Nearly two decades at one company would make most executives institutional fixtures. For Ashok Kumar, that longevity just earned him the mandate to tear down what he helped build.
RoyalJet announced Tuesday that Kumar has been appointed Vice-President for Resources and Transformation, a newly configured role that hands the finance veteran responsibility for steering the Abu Dhabi-based private jet operator through digital transformation and fleet replacement. The appointment, revealed on 8 June, elevates Kumar from his previous post as VP of Finance and Corporate Services—a position he used to oversee operations generating roughly AED 1 billion annually.
The timing signals urgency. Mid-year executive reshuffles in aviation rarely happen without strategic pressure, and Kumar’s new brief—digital systems and aircraft replacement—suggests RoyalJet is preparing for substantial capital deployment. Fleet replacement alone typically runs into nine figures for operators managing Boeing Business Jets, the backbone of RoyalJet’s eight-aircraft BBJ fleet alongside two Bombardier Global 5000s.
Kumar brings unusual depth to the transformation challenge. A Chartered Financial Analyst and member of the Institute of Chartered Accountants of India, he’s spent three decades navigating the peculiar economics of premium aviation—a sector where individual aircraft can cost ÂŁ80 million and profit margins hinge on utilisation rates measured in flight hours.
His RoyalJet tenure saw him manage a team exceeding 400 employees while driving cost optimisation across an operation that serves governments, corporations, and ultra-high-net-worth individuals from its base at Zayed International Airport. That scale matters. Transformation initiatives in aviation don’t just require technology upgrades; they demand retraining hundreds of staff across maintenance, flight operations, and customer service.
“I am honoured to take on this expanded mandate at RoyalJet, an organisation I have had the privilege of serving for nearly two decades,” Kumar said. “As we enter this next chapter, my focus will be on digital transformation and fleet replacement, two strategic priorities that will position RoyalJet for sustainable growth.”
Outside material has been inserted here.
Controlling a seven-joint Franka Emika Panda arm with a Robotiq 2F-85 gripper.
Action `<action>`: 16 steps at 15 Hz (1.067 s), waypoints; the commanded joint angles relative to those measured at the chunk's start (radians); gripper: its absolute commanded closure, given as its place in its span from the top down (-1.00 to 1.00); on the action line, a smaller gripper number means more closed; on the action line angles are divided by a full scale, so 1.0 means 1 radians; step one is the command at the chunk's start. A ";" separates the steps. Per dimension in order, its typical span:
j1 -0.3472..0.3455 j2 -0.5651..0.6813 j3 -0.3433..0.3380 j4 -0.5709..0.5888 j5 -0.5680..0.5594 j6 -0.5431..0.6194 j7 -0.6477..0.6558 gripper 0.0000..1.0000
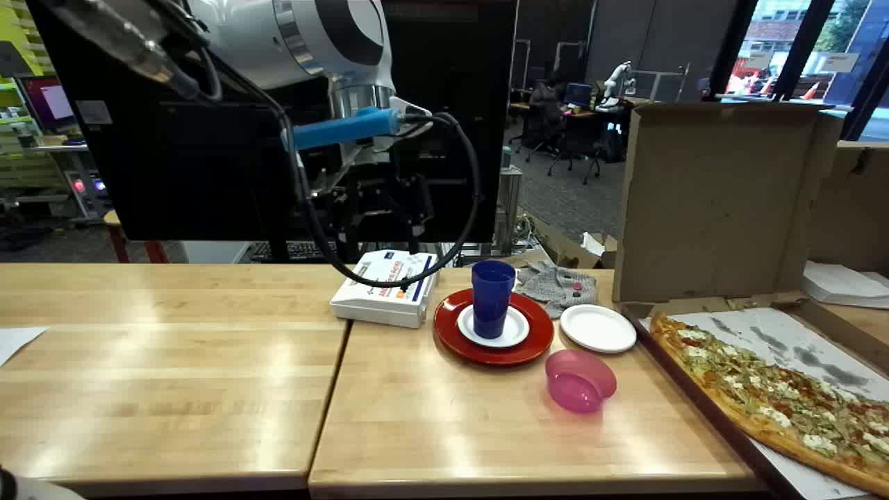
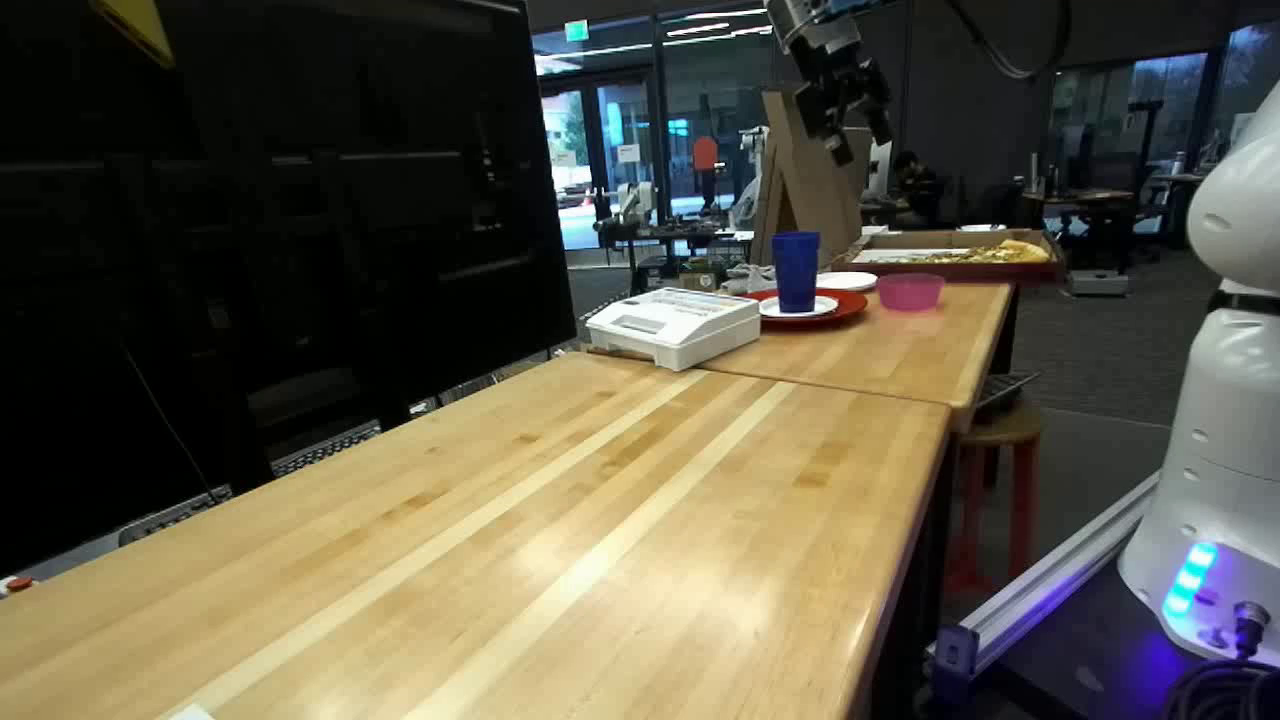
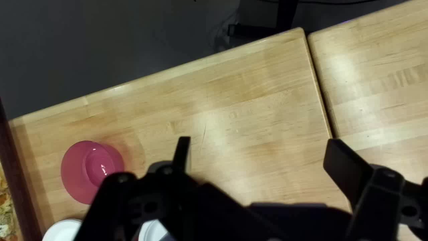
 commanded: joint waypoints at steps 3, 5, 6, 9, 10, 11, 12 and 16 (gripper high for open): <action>0.022 0.003 -0.019 0.003 -0.004 -0.003 0.005 1.00; 0.022 0.003 -0.019 0.004 -0.004 -0.003 0.005 1.00; 0.022 0.003 -0.019 0.004 -0.004 -0.003 0.005 1.00; 0.022 0.003 -0.019 0.004 -0.004 -0.003 0.005 1.00; 0.022 0.003 -0.019 0.004 -0.004 -0.003 0.005 1.00; 0.022 0.006 -0.016 0.005 -0.019 0.000 0.009 1.00; 0.025 0.008 -0.017 0.006 -0.025 0.015 -0.004 1.00; 0.031 0.033 -0.021 0.005 -0.066 0.159 -0.021 1.00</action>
The pairing of digital systems with fleet replacement isn’t coincidental. Modern business jets increasingly integrate avionics, passenger experience systems, and operational software from the factory floor—making aircraft acquisition and technology strategy inseparable. Replacing ageing jets offers RoyalJet the chance to leapfrog competitors on in-flight connectivity, predictive maintenance capabilities, and customer-facing digital services.
Kumar’s career trajectory reads like a map of Middle Eastern aviation’s evolution. He spent nine years as Management Accountant at Presidential Flight, the elite UAE government aviation directorate established under the late Sheikh Zayed Bin Sultan Al Nahyan—experience that exposed him to the exacting standards of state-level aviation operations. Before joining RoyalJet, he served as Financial Business Support Manager at Gulf Air, one of the region’s legacy carriers navigating the turbulence of commercial aviation.
He launched his career at Ernst & Young. That Big Four foundation in accounting, risk management, and financial controls gave him the framework he’d later apply to aviation’s unique operational challenges—where regulatory compliance, safety protocols, and financial performance intersect at every decision point.
What’s less clear is the timeline. Kumar referenced “sustainable growth” but offered no specifics on when digital systems would roll out or how many aircraft might be replaced. Industry norms suggest fleet replacement happens in phases across 18 to 36 months, while enterprise-wide digital transformation can stretch longer—particularly in aviation, where systems require rigorous testing and regulatory approval.
RoyalJet operates in a competitive Middle East business aviation market where rivals include NetJets, VistaJet, and regional operators chasing the same clientele. The company, chaired by His Excellency Mohammed Bin Mahfoodh Alardhi, has positioned itself at the premium end—claiming multiple “World’s Leading Private Jet Charter” awards at the World Travel Awards. Maintaining that positioning will require Kumar to balance transformation speed against operational continuity.
The choice to promote internally rather than import outside transformation expertise tells its own story. RoyalJet is betting that institutional knowledge outweighs fresh perspectives—that someone who understands the business’s financial plumbing, regulatory constraints, and cultural nuances can navigate change better than an external hire armed with consulting frameworks.
By year-end, the wisdom of that bet should become clearer. Digital transformation initiatives typically show early wins or early warning signs within six months. Fleet replacement moves on a different clock, governed by aircraft availability, manufacturer delivery schedules, and the complex dance of selling or retiring existing jets while maintaining service levels.
For now, Kumar inherits the mandate. Two decades of building credibility have earned him the chance to reshape the operation he knows better than almost anyone. Whether transformation and continuity can coexist at RoyalJet will depend on how well he manages the tension between them.